There is a proof of Auslander-Buchsbaum formula in Matsumura's Commutative Ring Theory page 155. I am trying to understand the case $\operatorname{pd} M = 1$. He says take a short exact sequence $$ 0 \to A^{\oplus m} \stackrel{\varphi}{\to} A^{\oplus n} \to M \to 0.$$ This I am fine with. Then he says consider the induced map on Ext:
$$\operatorname{Ext}^i_A(k,A)^{\oplus m} \stackrel{\varphi_\ast}{\to} \operatorname{Ext}^i_A(k,A)^{\oplus n}. $$
Then he says that because $\varphi$ is given by a matrix in coefficients in $\mathfrak{m}$, $\varphi_\ast$ is given by the same matrix and thus is the zero map.

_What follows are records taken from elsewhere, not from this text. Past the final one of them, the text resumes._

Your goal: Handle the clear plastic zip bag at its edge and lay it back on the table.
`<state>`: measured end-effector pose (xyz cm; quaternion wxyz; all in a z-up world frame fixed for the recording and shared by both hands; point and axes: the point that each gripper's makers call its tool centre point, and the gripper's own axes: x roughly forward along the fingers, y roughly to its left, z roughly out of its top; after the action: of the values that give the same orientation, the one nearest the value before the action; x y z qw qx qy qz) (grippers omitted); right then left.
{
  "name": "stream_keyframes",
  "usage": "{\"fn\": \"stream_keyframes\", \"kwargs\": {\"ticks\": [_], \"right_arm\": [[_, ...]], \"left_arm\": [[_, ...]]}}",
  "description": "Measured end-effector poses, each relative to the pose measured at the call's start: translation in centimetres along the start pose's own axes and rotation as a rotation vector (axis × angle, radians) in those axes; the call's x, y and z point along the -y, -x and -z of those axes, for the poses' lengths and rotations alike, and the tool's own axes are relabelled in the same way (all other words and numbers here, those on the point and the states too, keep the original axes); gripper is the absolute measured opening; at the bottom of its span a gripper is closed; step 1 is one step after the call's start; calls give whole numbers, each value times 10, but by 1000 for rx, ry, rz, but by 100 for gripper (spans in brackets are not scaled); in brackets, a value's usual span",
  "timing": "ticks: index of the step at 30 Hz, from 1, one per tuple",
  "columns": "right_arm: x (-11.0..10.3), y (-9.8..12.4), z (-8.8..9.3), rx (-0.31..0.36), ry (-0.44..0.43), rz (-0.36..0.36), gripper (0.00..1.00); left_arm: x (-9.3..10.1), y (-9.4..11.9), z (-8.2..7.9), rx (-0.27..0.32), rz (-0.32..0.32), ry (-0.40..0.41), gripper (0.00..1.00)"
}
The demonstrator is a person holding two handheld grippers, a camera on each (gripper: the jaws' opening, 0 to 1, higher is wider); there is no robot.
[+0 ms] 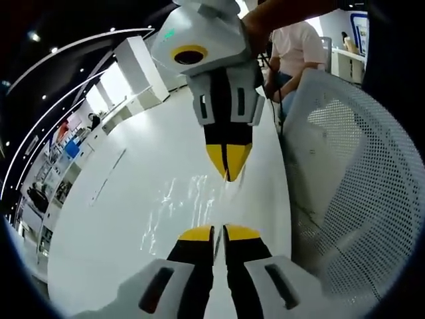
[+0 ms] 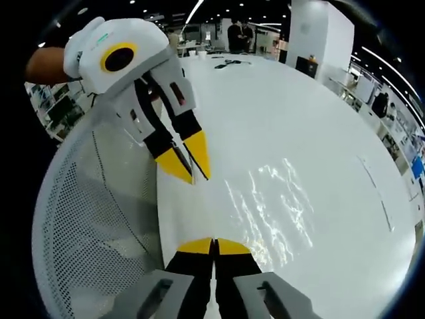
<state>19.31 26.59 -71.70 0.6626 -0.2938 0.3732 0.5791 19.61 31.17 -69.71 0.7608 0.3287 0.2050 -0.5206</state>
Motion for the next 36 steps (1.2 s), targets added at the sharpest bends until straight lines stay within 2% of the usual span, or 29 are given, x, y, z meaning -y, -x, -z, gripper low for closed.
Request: {"fn": "stream_keyframes", "kwargs": {"ticks": [4, 6, 11, 15, 26, 29, 36], "right_arm": [[1, -1, 1, -1, -14, 2, 0], [1, -2, 1, -3, -18, 1, 0], [1, -3, 0, -7, -22, 2, 0], [-1, -4, -2, -9, -20, 2, 0], [4, -5, -3, -13, -21, 8, 0], [6, -5, -5, -5, -19, 11, 0], [2, -3, -13, 12, -8, 9, 0]], "left_arm": [[-1, 0, -1, 3, -6, -7, 17], [-1, 1, -4, 10, -6, -17, 19], [3, 2, -16, 53, 8, -61, 18], [7, 1, -21, 62, 18, -83, 15], [11, -2, -26, 70, 29, -120, 9], [13, -3, -25, 60, 38, -132, 6], [16, -5, -26, 43, 39, -156, 7]]}}
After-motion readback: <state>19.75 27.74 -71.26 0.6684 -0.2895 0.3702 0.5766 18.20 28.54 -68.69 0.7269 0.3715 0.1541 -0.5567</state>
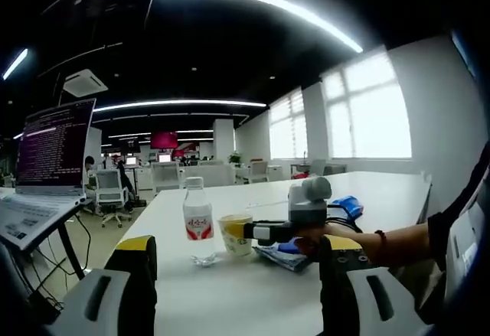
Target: Arrange the tabletop items into an orderly group along one side of the table until the central work area is clear of visible clutter.
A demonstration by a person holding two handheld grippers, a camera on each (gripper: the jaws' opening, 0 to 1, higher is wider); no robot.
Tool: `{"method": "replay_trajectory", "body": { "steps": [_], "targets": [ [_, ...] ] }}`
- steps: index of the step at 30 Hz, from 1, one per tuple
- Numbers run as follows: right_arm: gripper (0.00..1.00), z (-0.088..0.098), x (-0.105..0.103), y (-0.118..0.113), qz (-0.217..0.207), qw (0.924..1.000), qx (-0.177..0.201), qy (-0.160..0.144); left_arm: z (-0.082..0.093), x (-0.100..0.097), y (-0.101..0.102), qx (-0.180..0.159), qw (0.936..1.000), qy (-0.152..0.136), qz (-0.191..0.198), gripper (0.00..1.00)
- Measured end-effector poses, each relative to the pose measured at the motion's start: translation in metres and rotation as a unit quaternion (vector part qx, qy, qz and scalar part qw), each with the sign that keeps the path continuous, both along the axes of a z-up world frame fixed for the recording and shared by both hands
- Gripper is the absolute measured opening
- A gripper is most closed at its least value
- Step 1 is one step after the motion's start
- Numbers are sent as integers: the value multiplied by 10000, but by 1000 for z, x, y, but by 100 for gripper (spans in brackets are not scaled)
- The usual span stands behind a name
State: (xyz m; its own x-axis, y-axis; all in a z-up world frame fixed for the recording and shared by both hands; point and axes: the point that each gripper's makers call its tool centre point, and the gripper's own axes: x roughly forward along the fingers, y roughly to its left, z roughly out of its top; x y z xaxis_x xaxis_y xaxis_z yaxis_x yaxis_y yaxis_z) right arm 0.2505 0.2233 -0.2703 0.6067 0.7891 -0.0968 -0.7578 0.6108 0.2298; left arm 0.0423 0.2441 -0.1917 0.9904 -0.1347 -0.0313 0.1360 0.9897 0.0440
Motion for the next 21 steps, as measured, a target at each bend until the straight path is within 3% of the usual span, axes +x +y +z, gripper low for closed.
{"method": "replay_trajectory", "body": {
  "steps": [4, 10, 21],
  "targets": [
    [36, -5, -5, -2, -78, 9991, -379, -196, 0, 0, -1, 16, 10000, 19, -23, 87],
    [39, -5, -11, 0, -73, 9976, -569, -396, 6, -1, -10, -98, 9996, -77, -264, 87],
    [41, -8, -16, -1, 11, 9971, -629, -427, 3, -4, -6, -78, 9998, -28, -201, 87]
  ]
}}
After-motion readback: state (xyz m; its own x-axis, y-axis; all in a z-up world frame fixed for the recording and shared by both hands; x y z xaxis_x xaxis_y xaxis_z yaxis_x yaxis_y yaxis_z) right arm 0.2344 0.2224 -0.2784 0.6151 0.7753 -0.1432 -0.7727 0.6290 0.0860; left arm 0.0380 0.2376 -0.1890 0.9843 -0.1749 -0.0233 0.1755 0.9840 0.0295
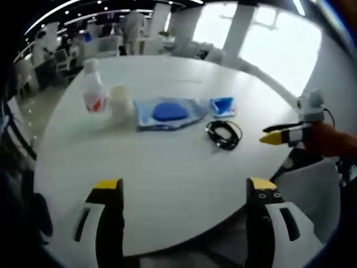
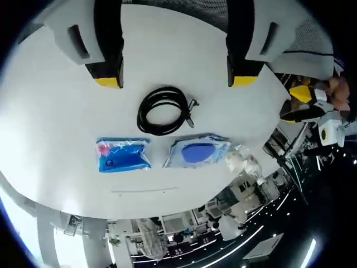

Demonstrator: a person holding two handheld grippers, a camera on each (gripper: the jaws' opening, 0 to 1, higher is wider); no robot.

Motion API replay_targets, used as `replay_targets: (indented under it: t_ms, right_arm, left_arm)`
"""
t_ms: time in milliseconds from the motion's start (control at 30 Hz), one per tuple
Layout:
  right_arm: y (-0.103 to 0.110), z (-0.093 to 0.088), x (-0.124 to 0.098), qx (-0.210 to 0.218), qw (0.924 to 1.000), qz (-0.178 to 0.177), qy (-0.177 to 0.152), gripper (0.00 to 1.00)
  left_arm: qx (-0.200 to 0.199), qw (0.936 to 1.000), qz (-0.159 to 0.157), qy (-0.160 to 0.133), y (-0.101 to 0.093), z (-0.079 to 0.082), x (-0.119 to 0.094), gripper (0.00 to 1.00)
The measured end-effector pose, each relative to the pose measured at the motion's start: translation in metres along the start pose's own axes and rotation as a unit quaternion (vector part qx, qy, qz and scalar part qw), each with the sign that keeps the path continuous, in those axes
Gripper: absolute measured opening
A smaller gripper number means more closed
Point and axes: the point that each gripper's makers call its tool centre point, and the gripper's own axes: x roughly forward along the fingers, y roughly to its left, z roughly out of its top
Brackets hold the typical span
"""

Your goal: Arrange the tabletop items into an orderly group along one side of the table until the central work area is clear of visible clutter.

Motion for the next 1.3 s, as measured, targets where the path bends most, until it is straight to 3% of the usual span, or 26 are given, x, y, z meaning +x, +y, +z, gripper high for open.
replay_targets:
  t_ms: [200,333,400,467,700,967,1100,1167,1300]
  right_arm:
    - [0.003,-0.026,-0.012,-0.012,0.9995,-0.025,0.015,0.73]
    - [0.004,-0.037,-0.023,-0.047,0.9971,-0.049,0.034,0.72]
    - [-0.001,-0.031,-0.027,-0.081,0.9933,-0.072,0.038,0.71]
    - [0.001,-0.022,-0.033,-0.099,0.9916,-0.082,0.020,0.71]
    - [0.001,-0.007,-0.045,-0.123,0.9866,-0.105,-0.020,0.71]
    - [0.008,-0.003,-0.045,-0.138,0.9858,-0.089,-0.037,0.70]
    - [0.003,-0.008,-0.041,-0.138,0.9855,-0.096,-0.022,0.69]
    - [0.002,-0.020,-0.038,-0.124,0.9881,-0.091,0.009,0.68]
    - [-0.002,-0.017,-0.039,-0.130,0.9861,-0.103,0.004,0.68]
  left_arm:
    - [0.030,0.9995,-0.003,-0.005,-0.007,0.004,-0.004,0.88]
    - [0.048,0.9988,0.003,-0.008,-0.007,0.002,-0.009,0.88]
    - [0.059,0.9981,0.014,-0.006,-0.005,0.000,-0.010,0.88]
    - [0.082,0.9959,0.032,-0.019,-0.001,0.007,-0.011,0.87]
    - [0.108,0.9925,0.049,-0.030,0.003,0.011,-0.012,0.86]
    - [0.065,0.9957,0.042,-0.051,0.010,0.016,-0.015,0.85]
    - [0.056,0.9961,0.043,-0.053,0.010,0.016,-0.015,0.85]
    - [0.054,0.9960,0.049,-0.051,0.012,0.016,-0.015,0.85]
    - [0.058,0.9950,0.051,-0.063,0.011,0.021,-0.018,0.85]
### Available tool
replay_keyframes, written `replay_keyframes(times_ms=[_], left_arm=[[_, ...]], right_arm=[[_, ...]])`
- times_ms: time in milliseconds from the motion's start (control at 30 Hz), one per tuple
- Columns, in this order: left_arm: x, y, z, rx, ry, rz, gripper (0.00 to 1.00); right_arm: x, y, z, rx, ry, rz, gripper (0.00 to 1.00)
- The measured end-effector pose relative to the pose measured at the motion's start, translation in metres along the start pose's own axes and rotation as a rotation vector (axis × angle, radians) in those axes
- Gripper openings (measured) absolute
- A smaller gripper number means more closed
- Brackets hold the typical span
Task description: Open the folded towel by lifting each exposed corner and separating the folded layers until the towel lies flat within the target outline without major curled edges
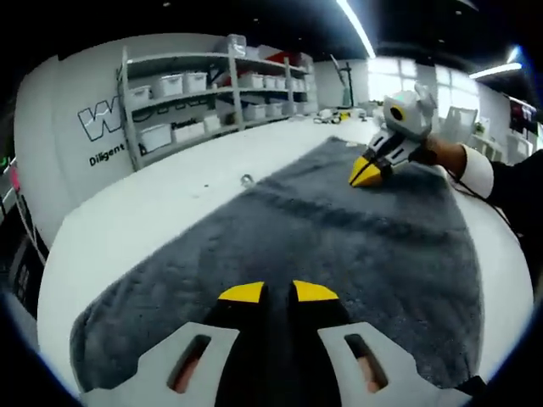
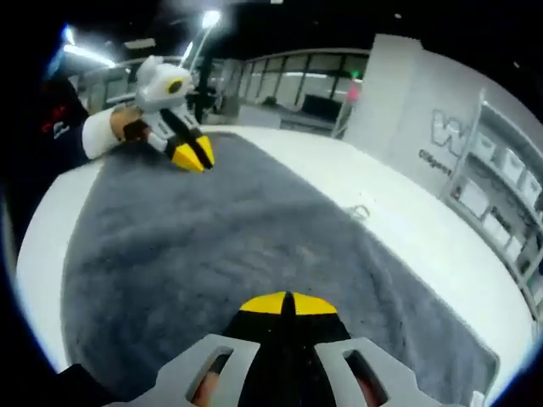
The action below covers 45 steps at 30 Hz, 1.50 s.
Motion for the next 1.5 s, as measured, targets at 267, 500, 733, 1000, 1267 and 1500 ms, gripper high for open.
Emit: replay_keyframes(times_ms=[267,500,733,1000,1267,1500], left_arm=[[-0.001,0.000,0.006,0.000,-0.010,0.001,0.09],[-0.002,0.001,0.011,-0.006,0.003,0.000,0.09],[-0.002,0.001,0.013,-0.007,-0.004,0.004,0.09],[-0.014,-0.005,0.013,-0.016,-0.065,0.086,0.11],[-0.022,-0.018,0.006,-0.027,-0.155,0.158,0.24],[-0.024,-0.026,-0.004,-0.081,-0.163,0.176,0.38]], right_arm=[[0.001,-0.001,0.003,0.002,-0.015,0.002,0.00],[0.004,-0.003,0.006,-0.002,-0.001,0.004,0.00],[0.005,-0.005,0.007,0.001,-0.005,0.006,0.00],[-0.014,-0.029,0.020,-0.019,0.082,0.186,0.02],[-0.015,-0.043,0.030,-0.006,0.138,0.241,0.11],[-0.029,-0.061,0.022,-0.037,0.180,0.317,0.25]])
Point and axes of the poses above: the point that each gripper's makers call its tool centre point, and the gripper's own axes: y roughly forward along the fingers, z roughly to its right, x roughly out of its underside, the point moved 4 cm from there along -y, roughly backward along the fingers, and after that the axes turned 4 degrees about y, right-handed, at the moved point
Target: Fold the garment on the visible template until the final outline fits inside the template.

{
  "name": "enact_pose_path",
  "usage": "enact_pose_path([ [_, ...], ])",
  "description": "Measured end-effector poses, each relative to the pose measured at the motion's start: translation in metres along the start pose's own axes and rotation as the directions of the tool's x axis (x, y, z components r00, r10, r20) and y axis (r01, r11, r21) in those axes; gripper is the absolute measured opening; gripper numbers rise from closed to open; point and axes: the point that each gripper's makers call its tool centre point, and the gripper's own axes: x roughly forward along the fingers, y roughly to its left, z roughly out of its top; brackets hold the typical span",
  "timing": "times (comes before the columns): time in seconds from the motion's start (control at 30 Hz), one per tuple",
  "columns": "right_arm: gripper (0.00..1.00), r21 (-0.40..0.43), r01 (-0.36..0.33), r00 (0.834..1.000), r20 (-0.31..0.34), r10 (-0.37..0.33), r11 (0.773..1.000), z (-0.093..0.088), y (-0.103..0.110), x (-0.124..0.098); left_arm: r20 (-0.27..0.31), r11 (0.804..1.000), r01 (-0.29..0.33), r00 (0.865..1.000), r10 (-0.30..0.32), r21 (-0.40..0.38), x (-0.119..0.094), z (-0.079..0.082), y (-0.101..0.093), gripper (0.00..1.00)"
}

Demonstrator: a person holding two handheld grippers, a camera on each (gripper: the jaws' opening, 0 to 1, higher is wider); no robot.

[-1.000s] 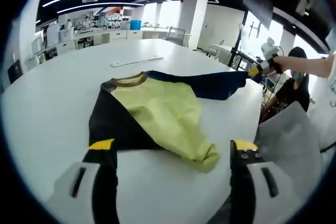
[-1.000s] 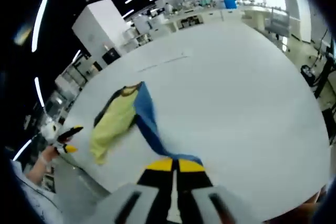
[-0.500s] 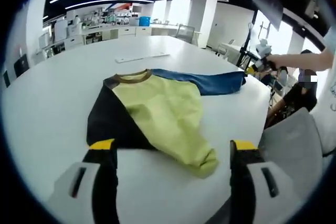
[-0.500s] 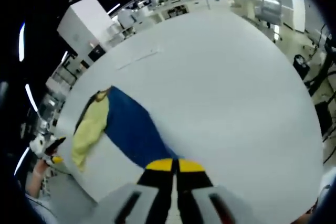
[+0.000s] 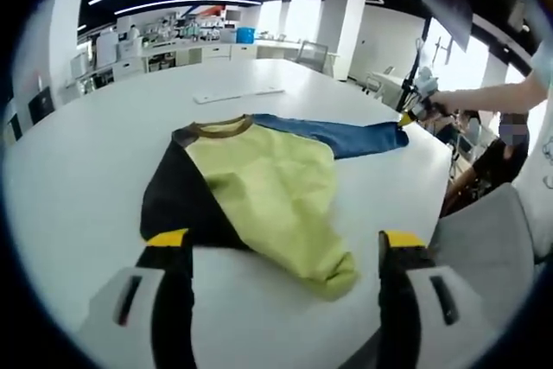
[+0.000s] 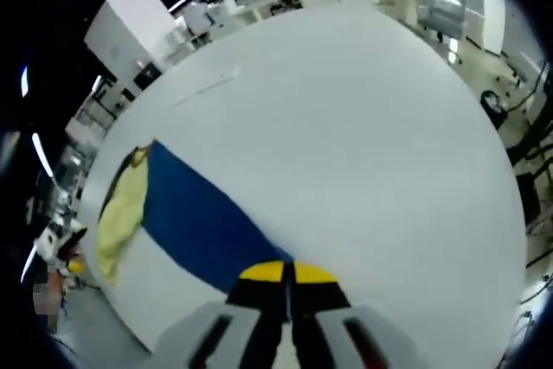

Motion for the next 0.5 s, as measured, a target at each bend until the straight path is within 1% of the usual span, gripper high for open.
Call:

Firstly, why should $\varphi_\ast$ be given by the same matrix?
Second, why are the coefficients of $\varphi$ in $\mathfrak{m}$?
Third, why should $\varphi_\ast$ be the zero map?
Thank you.
For the first point: You have to check that for any two modules $M,N$ over a commutative ring $R$ and any $x\in R$, the map on $\text{Ext}_R^j(N,M)$ induced, by functoriality, from the multiplication map $\cdot x: M\to M$, is the multiplication map for the $R$-module $\text{Ext}_R^j(N,M)$.
For the second point: You can choose $\varphi$ to be a minimal projective resolution of $M$, and then its image lies in ${\mathfrak m}^n$.
For the third point: use the dual of the first point to see that the map under consideration is also the one induced from the multiplication map $\cdot x: N\to N$. If $N=k$ and $x\in{\mathfrak m}$, then the latter map vanishes, and hence so does the map on $\text{Ext}_R^j(N,M)$.